Information supplied.
*** Block opens ***

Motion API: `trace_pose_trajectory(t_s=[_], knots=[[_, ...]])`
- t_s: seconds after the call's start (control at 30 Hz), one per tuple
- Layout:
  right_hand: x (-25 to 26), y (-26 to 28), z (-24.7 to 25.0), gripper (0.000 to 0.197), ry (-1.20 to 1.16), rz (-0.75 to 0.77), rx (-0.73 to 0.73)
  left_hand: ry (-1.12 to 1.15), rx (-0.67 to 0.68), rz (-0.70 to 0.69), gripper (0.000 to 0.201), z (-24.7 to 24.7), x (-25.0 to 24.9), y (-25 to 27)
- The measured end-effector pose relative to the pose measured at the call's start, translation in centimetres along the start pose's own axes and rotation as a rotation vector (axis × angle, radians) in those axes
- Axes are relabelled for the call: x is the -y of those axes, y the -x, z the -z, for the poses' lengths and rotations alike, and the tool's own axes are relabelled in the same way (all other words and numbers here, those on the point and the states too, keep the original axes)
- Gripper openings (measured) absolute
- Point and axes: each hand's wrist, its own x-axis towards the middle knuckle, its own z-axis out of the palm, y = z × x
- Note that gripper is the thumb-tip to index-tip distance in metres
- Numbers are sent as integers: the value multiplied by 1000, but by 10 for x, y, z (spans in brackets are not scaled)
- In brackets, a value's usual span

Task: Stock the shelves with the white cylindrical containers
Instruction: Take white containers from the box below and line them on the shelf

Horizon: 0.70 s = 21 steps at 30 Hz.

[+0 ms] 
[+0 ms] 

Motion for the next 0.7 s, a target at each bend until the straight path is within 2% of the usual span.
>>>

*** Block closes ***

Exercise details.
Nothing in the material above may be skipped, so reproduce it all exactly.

Output for this exercise.
Motion API: `trace_pose_trajectory(t_s=[_], knots=[[_, ...]])`
- t_s: seconds after the call's start (control at 30 Hz), one per tuple
- Layout:
  right_hand: x (-25 to 26), y (-26 to 28), z (-24.7 to 25.0), gripper (0.000 to 0.197), ry (-1.20 to 1.16), rz (-0.75 to 0.77), rx (-0.73 to 0.73)
  left_hand: ry (-1.12 to 1.15), rx (-0.67 to 0.68), rz (-0.70 to 0.69), gripper (0.000 to 0.201), z (-24.7 to 24.7), x (-25.0 to 24.9), y (-25 to 27)
- The measured end-effector pose relative to the pose measured at the call's start, translation in centimetres along the start pose's own axes and rotation as a rotation vector (axis × angle, radians) in those axes
- Axes are relabelled for the call: x is the -y of those axes, y the -x, z the -z, for the poses' lengths and rotations alike, and the tool's own axes are relabelled in the same way (all other words and numbers here, those on the point and the states too, keep the original axes)
- Gripper openings (measured) absolute
- Point and axes: each hand's wrist, its own x-axis towards the middle knuckle, its own z-axis out of the palm, y = z × x
- Note that gripper is the thumb-tip to index-tip distance in metres
- Numbers are sent as integers: the value multiplied by 1000, but by 10 for x, y, z (spans in brackets are not scaled)
- In brackets, a value's usual span

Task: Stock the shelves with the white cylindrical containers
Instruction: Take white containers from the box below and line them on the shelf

Horizon: 0.70 s = 21 steps at 30 Hz.

[+0 ms] 
[+0 ms] 

Motion for the next 0.7 s, a target at each bend until the straight path is within 2% of the usual span.
>>>

That is the complete output for this exercise.